Les montagnards se retirèrent, enchantés de l'accueil qu'ils avaient reçu, et promirent de renouveler leur visite à Steam-House.
Après leur départ, nos préparatifs étant achevés, le capitaine Hod, nos deux compagnons et moi, bien armés, prêts à toute rencontre, nous descendîmes vers le Tarryani.
En arrivant à la clairière, où se dressait le piège dont nous avions si heureusement extrait Mathias Van Guitt, celui-ci se présenta à nos yeux, non sans quelque cérémonie.
Cinq ou six de ses gens, et, dans le nombre, Kâlagani, étaient occupés à faire passer du piège dans une cage roulante un tigre qui s'était laissé prendre pendant la nuit.
Magnifique animal, en vérité, et s'il fit envie au capitaine Hod, cela va sans dire!
«Un de moins dans le Tarryani! murmura-t-il entre deux soupirs, qui trouvèrent un écho dans la poitrine de Fox.
—Un de plus dans la ménagerie, répondit le fournisseur.
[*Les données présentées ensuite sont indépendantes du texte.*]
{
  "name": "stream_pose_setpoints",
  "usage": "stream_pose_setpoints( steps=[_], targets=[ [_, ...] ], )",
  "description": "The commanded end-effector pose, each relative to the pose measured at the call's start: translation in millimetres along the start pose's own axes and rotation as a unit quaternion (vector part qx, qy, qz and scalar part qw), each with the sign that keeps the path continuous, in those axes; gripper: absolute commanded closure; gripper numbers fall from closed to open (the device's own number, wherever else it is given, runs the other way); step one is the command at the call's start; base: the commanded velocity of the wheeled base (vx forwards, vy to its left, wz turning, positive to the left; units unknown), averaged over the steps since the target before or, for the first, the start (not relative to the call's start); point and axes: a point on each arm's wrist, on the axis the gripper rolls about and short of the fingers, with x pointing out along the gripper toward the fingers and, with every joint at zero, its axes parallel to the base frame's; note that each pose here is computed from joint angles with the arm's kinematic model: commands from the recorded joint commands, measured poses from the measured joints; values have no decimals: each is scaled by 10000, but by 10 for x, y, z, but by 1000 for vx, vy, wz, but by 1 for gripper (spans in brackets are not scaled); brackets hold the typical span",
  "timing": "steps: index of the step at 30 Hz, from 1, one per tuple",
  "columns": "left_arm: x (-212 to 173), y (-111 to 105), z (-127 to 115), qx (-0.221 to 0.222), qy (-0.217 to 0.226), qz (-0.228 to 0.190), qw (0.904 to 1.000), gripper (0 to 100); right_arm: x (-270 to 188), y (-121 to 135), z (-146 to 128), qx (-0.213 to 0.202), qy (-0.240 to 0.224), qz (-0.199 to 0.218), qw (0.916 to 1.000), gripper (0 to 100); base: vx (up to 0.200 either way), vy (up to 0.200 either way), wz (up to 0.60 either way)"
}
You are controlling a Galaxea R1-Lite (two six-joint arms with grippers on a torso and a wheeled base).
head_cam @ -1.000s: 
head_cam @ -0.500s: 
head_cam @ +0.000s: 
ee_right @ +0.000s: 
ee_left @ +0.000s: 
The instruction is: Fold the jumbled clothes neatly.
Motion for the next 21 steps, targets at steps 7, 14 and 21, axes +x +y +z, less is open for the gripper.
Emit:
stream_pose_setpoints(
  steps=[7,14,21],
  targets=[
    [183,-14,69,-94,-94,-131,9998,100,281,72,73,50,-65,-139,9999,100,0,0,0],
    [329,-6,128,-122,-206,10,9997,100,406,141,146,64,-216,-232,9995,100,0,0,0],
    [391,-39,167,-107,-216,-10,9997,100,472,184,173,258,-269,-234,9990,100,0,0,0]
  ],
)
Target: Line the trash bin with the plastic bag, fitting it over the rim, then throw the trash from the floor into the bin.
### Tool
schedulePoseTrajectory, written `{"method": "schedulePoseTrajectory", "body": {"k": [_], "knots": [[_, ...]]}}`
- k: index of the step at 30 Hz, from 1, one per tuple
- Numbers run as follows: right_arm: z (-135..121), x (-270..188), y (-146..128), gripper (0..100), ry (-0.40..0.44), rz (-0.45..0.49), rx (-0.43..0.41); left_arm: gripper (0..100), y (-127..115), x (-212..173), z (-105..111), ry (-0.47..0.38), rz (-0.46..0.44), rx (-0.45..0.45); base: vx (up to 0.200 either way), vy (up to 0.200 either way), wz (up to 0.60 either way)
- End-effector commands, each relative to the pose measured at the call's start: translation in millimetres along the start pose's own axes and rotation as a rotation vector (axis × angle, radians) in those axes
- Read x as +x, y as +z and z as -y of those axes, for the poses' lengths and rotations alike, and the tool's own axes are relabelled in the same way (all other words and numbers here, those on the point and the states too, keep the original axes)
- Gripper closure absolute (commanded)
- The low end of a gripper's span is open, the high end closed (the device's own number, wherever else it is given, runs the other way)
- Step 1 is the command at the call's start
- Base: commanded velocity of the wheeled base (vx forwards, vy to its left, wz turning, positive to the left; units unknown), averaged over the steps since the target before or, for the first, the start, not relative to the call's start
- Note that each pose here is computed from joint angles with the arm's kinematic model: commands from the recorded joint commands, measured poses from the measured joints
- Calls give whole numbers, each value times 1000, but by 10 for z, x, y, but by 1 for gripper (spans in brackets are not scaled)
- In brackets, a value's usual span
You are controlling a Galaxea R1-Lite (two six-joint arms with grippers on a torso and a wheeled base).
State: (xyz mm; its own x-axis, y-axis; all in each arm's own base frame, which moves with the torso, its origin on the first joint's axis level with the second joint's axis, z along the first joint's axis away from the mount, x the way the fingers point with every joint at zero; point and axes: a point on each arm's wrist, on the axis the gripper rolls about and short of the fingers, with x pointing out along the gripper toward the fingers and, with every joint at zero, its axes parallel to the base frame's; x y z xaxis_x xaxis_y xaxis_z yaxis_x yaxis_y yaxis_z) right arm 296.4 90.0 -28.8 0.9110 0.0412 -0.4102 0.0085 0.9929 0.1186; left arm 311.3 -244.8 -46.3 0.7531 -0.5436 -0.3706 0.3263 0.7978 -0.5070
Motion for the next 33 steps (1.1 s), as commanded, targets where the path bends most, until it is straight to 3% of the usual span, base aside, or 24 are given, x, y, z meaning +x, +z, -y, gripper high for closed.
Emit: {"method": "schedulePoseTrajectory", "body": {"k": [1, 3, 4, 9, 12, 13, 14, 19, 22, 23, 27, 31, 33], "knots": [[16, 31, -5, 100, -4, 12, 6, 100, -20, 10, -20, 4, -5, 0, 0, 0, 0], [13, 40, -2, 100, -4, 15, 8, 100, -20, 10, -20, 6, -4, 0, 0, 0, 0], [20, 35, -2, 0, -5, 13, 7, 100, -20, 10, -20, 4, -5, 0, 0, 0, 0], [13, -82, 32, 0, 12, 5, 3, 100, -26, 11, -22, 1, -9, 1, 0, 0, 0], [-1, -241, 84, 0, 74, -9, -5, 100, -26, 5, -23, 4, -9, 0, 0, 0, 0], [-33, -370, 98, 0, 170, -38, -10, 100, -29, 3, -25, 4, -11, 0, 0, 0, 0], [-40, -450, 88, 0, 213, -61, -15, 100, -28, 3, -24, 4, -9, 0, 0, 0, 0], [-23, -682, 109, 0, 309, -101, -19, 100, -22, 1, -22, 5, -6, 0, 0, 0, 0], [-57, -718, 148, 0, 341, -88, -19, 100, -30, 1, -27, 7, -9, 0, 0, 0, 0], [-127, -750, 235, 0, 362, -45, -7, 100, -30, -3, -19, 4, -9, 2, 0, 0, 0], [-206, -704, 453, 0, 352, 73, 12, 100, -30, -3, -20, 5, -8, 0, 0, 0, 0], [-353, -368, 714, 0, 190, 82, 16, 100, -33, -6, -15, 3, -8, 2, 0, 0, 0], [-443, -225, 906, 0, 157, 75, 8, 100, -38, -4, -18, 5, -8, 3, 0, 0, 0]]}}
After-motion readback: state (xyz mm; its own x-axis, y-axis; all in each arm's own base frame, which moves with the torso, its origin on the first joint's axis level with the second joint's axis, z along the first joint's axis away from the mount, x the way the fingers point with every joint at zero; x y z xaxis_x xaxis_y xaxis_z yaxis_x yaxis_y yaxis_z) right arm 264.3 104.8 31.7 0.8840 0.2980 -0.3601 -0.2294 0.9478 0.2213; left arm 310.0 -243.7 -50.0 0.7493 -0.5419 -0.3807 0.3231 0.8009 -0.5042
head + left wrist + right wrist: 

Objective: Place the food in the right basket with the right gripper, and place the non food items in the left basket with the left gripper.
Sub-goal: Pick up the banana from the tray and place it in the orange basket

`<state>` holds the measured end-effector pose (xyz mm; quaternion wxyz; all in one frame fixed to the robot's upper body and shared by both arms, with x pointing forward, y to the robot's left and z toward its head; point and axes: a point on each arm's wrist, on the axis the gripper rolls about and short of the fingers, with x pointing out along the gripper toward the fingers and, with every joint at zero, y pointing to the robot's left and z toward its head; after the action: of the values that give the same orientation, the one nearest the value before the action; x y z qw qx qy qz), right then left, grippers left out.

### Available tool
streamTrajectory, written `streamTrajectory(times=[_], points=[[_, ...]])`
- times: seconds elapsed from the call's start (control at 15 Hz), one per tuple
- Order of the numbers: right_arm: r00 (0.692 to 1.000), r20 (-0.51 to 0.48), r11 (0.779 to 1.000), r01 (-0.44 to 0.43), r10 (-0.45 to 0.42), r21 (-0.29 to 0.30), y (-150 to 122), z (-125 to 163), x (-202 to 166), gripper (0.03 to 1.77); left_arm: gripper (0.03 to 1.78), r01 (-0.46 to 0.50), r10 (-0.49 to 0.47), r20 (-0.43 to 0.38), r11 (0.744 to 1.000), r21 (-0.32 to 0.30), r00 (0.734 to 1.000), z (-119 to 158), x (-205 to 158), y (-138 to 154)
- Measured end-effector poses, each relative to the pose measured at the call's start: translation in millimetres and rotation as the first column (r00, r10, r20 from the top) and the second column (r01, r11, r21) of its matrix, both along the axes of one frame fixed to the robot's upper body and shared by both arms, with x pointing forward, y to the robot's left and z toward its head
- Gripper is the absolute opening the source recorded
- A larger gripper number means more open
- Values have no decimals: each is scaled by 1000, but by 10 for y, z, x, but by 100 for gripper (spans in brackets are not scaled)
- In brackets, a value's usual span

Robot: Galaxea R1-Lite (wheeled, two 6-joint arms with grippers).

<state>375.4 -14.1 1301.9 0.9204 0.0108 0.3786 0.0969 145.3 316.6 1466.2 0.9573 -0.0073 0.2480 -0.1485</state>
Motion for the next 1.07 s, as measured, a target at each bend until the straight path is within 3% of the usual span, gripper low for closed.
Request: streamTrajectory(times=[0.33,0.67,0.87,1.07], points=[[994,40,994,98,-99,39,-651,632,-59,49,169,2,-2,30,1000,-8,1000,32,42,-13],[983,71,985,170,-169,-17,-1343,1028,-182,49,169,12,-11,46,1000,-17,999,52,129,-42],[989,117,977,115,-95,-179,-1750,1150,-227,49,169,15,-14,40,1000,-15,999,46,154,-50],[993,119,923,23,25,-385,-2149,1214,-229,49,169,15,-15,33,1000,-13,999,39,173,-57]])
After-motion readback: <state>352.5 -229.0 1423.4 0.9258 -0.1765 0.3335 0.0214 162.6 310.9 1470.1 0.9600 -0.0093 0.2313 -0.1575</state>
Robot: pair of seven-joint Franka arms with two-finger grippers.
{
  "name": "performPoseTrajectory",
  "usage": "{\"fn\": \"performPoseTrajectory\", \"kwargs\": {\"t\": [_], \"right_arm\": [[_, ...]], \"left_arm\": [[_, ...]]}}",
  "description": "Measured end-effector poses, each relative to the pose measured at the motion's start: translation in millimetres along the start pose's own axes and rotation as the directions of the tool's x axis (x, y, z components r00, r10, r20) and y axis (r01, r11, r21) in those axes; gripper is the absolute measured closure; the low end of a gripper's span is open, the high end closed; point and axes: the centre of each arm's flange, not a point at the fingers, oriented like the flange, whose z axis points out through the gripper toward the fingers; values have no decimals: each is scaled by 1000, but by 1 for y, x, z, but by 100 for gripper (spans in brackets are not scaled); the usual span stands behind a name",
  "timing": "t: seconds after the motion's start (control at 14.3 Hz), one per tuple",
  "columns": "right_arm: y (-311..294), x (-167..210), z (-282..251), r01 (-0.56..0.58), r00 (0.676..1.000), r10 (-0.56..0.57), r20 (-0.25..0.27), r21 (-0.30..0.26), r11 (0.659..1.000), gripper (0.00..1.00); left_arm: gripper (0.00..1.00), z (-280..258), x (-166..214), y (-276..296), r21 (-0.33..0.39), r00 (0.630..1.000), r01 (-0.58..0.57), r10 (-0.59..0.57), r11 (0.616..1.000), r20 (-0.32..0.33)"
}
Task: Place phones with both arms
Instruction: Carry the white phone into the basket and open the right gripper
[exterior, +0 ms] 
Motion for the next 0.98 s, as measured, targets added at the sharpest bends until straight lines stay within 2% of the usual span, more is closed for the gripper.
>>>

Encore deux tigres, un lion, deux léopards, et je serai en mesure de faire honneur à mes engagements avant la fin de la campagne. Venez-vous avec moi au kraal, messieurs?
—Nous vous remercions, dit le capitaine Hod; mais, aujourd'hui, nous chassons pour notre compte.
—Kâlagani est à votre disposition, capitaine Hod, répondit le fournisseur. Il connaît bien la forêt et peut vous être utile.